Tafua Maluelue Tafua (also known as Michael Tafua) is a Samoan politician and former member of the Legislative Assembly of Samoa. He is a member of the Human Rights Protection Party.

==Life and career in New Zealand==
Tafua moved to New Zealand in 1974, where he became an officer in the New Zealand Police. While working as a police officer he participated in the Dawn Raids aimed at deporting Pasifika overstayers. He served as a police officer for 23 years, resigning in 1996 in protest at the low sentence given to the drunk-driver who had killed his son.
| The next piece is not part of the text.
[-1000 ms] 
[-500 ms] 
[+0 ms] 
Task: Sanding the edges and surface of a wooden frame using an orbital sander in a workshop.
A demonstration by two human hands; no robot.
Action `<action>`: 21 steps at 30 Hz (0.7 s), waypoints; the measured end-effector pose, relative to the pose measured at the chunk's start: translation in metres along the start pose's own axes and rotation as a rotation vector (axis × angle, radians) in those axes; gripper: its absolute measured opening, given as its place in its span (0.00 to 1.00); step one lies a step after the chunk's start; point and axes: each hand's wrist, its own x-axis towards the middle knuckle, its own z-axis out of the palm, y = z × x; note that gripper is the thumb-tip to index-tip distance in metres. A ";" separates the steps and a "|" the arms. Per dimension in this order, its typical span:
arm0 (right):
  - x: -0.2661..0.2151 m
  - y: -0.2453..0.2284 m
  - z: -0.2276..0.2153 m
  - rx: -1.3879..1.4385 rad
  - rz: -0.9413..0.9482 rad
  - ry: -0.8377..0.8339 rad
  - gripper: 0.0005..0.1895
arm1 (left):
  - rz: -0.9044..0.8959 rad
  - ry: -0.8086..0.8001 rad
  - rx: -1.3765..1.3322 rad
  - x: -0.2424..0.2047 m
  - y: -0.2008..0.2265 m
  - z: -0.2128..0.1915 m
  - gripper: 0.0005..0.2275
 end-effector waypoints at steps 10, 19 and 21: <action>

In 1992 he was elected to the Birkenhead-Northcote Community Board. In 1998 he was elected to the North Shore City Council. He was re-elected to the council in the 2001 local body elections and again in 2004.

==Return to Samoa==
In 2004 he was appointed paramount chief of the village of Saleaaumua in the Atua District. He resigned from the council in August 2007.

After returning to Samoa he served as a member of the Public Service Commission from 2007 until 2010. He was first elected to the Legislative Assembly of Samoa in the 2011 election and appointed Associate Minister to the Prime Minister. In 2013 he called for New Zealand to change its immigration policy and make it easier for Samoans to work in New Zealand. He later attended the 2013 Pacific Parliamentary Forum in New Zealand.

He was re-elected in the 2016 election but not reappointed as an Associate Minister. He lost his seat in the 2021 election. During an election petition over his loss, he admitted to past electoral corruption. The court hearing the petition dismissed the five charges of bribery levelled against him.

==Personal life==
Tafua is the older brother of Manu Samoa coach Titimaea Tafua.